** Brief **
Only one stretch of the records below should be repeated. It starts with the line containing "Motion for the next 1" and goes on through the line containing "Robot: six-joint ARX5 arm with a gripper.", exactly as written.

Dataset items
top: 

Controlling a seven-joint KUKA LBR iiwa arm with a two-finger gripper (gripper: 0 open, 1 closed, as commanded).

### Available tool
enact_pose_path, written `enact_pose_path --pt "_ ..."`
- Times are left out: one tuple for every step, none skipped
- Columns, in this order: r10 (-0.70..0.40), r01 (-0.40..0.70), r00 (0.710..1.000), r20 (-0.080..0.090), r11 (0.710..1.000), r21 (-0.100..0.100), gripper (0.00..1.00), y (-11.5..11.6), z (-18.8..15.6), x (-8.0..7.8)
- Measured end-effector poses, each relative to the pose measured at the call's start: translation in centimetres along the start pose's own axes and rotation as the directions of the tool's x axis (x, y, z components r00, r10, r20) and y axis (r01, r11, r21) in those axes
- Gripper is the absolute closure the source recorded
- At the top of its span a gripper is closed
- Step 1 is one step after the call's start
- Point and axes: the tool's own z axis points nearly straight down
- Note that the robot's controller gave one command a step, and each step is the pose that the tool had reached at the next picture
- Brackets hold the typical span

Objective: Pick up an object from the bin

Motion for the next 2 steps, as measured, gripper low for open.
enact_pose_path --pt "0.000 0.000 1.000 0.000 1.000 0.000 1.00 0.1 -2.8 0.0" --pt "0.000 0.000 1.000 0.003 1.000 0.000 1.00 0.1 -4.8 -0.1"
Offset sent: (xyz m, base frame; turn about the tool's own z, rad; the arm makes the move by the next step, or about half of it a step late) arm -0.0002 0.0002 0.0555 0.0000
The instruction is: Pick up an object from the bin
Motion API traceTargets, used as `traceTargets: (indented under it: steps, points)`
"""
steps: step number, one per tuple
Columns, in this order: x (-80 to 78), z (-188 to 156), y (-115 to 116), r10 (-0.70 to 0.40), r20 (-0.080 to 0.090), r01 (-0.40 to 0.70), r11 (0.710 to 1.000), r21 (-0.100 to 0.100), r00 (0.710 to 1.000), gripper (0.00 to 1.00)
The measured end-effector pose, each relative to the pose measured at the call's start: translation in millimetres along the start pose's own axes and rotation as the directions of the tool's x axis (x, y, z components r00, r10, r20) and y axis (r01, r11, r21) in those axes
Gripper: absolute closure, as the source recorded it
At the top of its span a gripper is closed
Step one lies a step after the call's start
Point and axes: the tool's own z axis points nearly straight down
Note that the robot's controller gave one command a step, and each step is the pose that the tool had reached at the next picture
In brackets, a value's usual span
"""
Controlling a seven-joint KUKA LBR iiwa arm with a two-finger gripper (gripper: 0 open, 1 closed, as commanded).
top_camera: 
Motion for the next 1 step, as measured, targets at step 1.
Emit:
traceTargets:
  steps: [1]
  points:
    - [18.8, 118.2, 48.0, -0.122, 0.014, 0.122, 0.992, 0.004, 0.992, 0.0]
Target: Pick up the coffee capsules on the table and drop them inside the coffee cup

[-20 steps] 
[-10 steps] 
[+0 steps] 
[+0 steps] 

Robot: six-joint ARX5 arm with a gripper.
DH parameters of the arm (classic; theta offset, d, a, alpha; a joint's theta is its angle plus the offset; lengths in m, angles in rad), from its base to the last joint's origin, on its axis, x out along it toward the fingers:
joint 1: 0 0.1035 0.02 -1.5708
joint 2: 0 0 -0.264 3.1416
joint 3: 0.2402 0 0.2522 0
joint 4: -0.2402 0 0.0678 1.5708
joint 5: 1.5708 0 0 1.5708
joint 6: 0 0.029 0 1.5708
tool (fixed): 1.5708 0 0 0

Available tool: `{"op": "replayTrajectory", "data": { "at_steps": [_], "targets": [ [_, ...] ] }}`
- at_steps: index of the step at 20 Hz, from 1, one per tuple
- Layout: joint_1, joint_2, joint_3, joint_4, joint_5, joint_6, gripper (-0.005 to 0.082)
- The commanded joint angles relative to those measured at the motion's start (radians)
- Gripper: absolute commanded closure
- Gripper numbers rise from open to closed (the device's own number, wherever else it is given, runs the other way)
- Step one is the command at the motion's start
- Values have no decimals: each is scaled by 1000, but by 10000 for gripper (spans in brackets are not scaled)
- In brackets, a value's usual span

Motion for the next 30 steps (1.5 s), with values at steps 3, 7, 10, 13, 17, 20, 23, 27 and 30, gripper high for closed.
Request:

** Worked solution **
Motion for the next 1 step, as measured, targets at step 1.
Emit:
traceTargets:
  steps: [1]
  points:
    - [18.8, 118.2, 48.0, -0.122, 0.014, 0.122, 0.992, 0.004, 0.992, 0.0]
Target: Pick up the coffee capsules on the table and drop them inside the coffee cup

[-20 steps] 
[-10 steps] 
[+0 steps] 
[+0 steps] 

Robot: six-joint ARX5 arm with a gripper.

Work on this exercise is complete, and nothing remains.